Opposite the Banco de España is the *Palacio de Linares*. This baroque mansion was built in 1873 by a rich banker who didn’t like to commute, so he built his home across the street from his office. It is now the home of a cultural center and art gallery. The building is said to be haunted by the rich man who built it in the first place, so I wasn’t about to go in and find out if that was true, or just a rumor.

http://commondatastorage.googleapis....al/4865370.jpg

It’s a shame I was afraid of the ghost, because that kept me from seeing lots of the fantastic features of the palace, such as the grand staircase:

http://commondatastorage.googleapis....al/4865347.jpg

We’ll see some more sights of Madrid in the next episode.

----------


## Buh4Bee

This is spectacular architectural and historical tour of Madrid. This is the best waste of my time on LitNet in quite some time. This reminds me a bit if Virgil's blog when he and his family were going through the adoption process in Kazakhstan. I think his blog was more informative about the daily life.

Friendly Observation: This is not getting the traffic that it should. Maybe you can blog about it and link it to this page.

----------


## DickZ

> This is spectacular architectural and historical tour of Madrid. This is the best waste of my time on LitNet in quite some time. This reminds me a bit if Virgil's blog when he and his family were going through the adoption process in Kazakhstan. I think his blog was more informative about the daily life.
> 
> Friendly Observation: This is not getting the traffic that it should. Maybe you can blog about it and link it to this page.


Thanks, jersea - it's always great to see an actual comment on something I've posted. Comments seem to be very rare, and I appreciate your kind words a great deal. As for _getting the traffic_, I have written several travelogues like this, and the traffic builds up slowly, but steadily. I guess it takes a while.

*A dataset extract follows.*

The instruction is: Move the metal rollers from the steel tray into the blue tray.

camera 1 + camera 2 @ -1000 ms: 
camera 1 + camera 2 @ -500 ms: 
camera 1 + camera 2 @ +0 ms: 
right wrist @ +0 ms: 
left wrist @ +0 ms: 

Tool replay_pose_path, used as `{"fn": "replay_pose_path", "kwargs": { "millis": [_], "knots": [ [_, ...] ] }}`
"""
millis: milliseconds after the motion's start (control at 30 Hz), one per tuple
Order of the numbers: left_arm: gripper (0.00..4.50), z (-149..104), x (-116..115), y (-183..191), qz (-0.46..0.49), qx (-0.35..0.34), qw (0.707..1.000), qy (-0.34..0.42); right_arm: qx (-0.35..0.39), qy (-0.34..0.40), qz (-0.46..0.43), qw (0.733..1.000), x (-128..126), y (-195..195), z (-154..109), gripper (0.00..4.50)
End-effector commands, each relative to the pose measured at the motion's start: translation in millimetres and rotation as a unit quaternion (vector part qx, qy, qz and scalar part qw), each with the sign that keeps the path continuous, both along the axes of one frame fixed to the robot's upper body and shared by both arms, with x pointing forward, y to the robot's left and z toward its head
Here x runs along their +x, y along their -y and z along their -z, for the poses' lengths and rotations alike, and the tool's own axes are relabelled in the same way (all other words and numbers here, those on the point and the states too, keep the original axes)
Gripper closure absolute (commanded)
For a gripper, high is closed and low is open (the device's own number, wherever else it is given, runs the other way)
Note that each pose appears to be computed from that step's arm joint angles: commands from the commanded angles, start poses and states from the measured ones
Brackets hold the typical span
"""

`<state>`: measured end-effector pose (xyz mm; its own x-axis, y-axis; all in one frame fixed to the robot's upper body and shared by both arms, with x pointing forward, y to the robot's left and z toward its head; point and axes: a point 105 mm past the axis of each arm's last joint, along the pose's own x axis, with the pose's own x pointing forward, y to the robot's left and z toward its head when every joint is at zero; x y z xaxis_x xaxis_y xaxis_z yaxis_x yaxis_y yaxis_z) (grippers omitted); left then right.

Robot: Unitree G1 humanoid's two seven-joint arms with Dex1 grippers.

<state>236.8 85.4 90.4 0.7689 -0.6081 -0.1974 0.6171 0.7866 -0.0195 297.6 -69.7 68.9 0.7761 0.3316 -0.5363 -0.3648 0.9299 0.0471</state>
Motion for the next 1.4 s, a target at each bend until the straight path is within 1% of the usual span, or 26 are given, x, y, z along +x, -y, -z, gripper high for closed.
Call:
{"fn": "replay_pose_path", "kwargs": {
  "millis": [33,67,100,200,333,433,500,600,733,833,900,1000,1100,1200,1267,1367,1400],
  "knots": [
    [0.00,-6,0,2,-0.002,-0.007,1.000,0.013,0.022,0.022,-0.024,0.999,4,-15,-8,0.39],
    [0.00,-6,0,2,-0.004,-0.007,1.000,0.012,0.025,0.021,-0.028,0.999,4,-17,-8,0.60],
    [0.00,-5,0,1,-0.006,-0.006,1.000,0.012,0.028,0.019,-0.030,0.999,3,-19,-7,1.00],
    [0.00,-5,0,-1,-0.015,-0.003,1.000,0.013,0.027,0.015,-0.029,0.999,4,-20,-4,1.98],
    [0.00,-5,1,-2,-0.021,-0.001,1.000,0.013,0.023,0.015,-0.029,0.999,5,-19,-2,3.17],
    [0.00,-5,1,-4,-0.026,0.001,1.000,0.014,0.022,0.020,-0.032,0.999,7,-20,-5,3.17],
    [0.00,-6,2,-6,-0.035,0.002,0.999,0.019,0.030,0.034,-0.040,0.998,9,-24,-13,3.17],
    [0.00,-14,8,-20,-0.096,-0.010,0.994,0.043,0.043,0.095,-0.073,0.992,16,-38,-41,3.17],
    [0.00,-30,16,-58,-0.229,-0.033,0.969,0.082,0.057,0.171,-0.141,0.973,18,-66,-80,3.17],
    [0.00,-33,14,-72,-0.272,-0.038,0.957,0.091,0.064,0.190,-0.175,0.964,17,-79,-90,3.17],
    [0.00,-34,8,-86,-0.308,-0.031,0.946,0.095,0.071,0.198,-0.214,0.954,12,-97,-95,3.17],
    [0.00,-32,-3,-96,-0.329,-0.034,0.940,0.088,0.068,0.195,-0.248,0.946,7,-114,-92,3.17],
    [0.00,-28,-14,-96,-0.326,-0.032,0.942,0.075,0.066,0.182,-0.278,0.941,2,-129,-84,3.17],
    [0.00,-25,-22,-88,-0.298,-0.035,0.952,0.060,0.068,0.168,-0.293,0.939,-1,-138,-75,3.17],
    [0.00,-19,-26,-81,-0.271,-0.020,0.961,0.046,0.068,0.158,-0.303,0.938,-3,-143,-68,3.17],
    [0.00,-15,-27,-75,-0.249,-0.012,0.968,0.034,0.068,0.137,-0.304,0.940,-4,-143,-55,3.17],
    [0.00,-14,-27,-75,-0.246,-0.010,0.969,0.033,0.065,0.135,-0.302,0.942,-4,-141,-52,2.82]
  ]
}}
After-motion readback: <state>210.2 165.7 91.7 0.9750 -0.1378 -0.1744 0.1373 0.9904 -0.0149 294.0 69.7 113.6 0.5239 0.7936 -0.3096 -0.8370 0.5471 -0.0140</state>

I don’t want to point out all of my other travelogues which are here in the LitNet forum because there are ten of them, but two of the more popular ones are:

_A Grand Tour_ (tour of Moscow, Saint Petersburg, London, Rome, Jerusalem, and a few other places, with pictures)
http://www.online-literature.com/for...ad.php?t=32270

_The City of Lights_ (tour of Paris, with pictures)
http://www.online-literature.com/for...ad.php?t=45227

----------


## DickZ

*Through Spain by Train
Part 3*

The *Edificio Metrópolis*, or Metropolis Building, is an office building dating back to 1911. It is in the Beaux-Arts style of architecture, which is my favorite. The building is one of the more well-known sights in Madrid; here’s what it looked like shortly after its opening:

http://kurioso.files.wordpress.com/2...opolis_byn.jpg

And here’s what it looks like now - happily the same as it did before, only in color:

http://farm4.static.flickr.com/3639/...85f07662_o.jpg

Note that the four columns each support statues above, with the statues representing Mining, Agriculture, Industry, and Commerce, a good combination of activities for one wanting to be productive and profitable. The rounded tower at the top is covered with 30,000 leaves of 24-carat gold.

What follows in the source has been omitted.